##### Source data

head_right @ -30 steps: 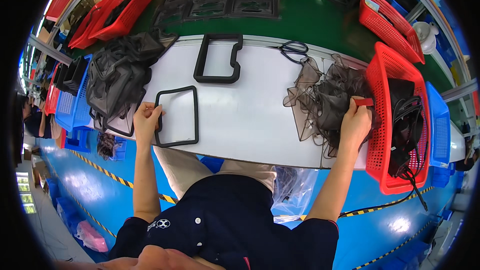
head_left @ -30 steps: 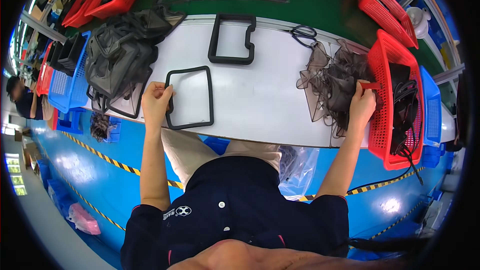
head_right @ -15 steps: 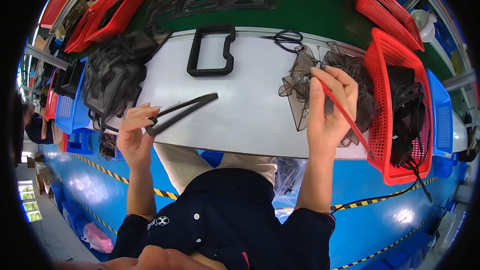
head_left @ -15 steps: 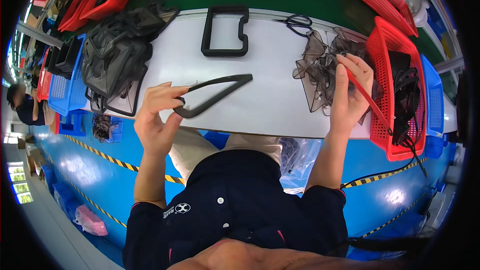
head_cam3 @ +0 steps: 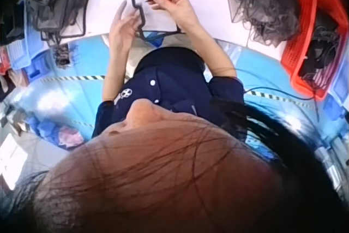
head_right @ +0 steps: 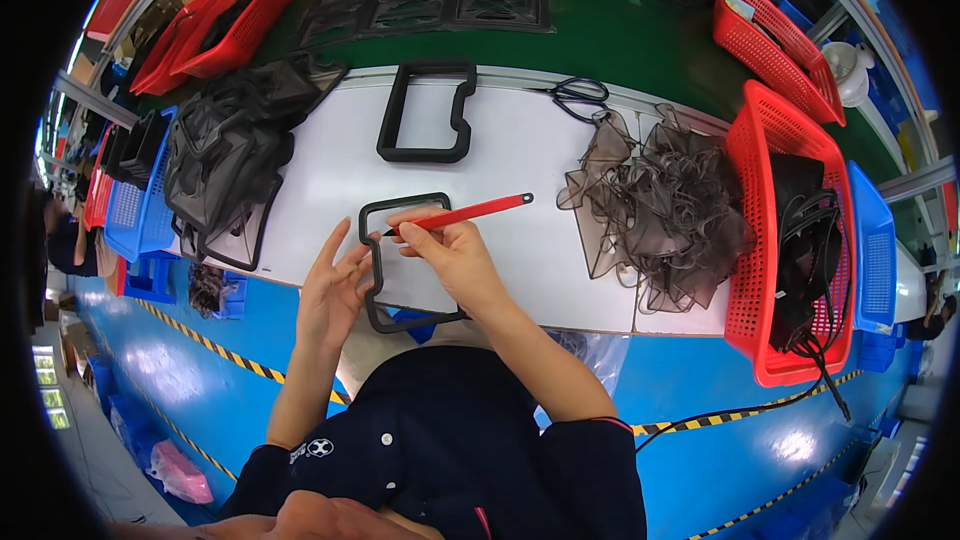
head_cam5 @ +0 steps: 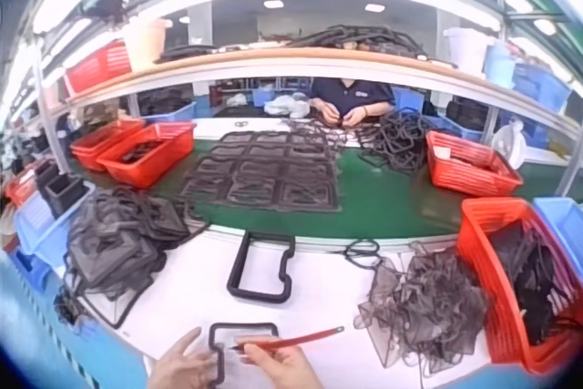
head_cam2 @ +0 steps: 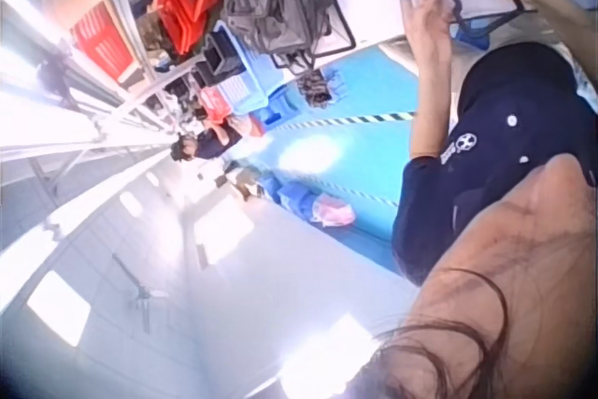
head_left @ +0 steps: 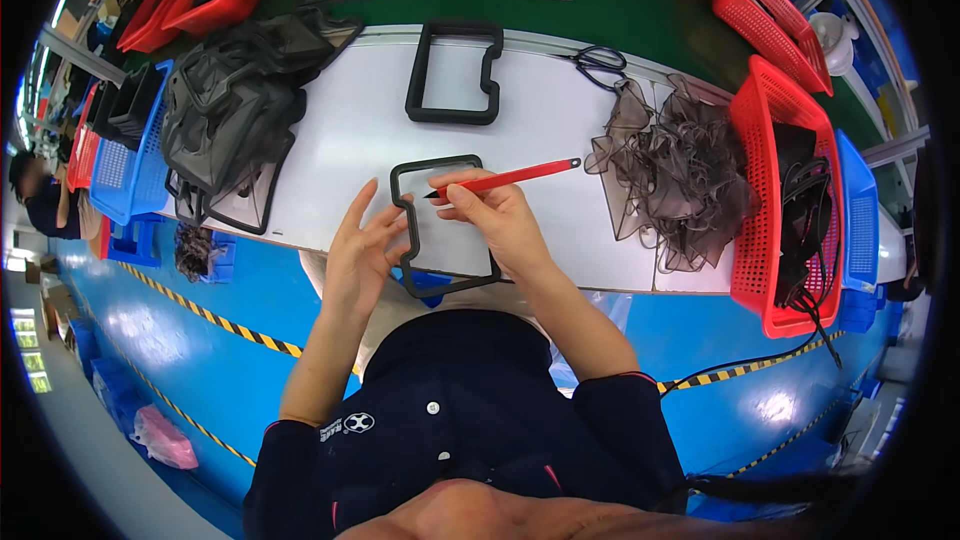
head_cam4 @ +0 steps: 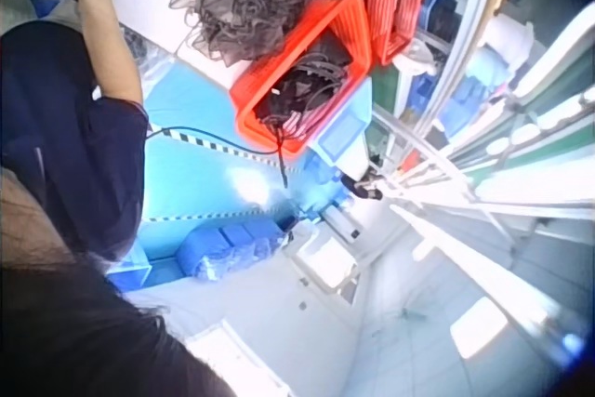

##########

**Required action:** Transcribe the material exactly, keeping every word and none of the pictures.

**Answer box:**
head_right @ -30 steps: 
head_left @ -30 steps: 
head_right @ -15 steps: 
head_left @ -15 steps: 
head_cam3 @ +0 steps: 
head_right @ +0 steps: 
head_cam5 @ +0 steps: 
head_cam2 @ +0 steps: 
head_left @ +0 steps: 
head_cam4 @ +0 steps: 

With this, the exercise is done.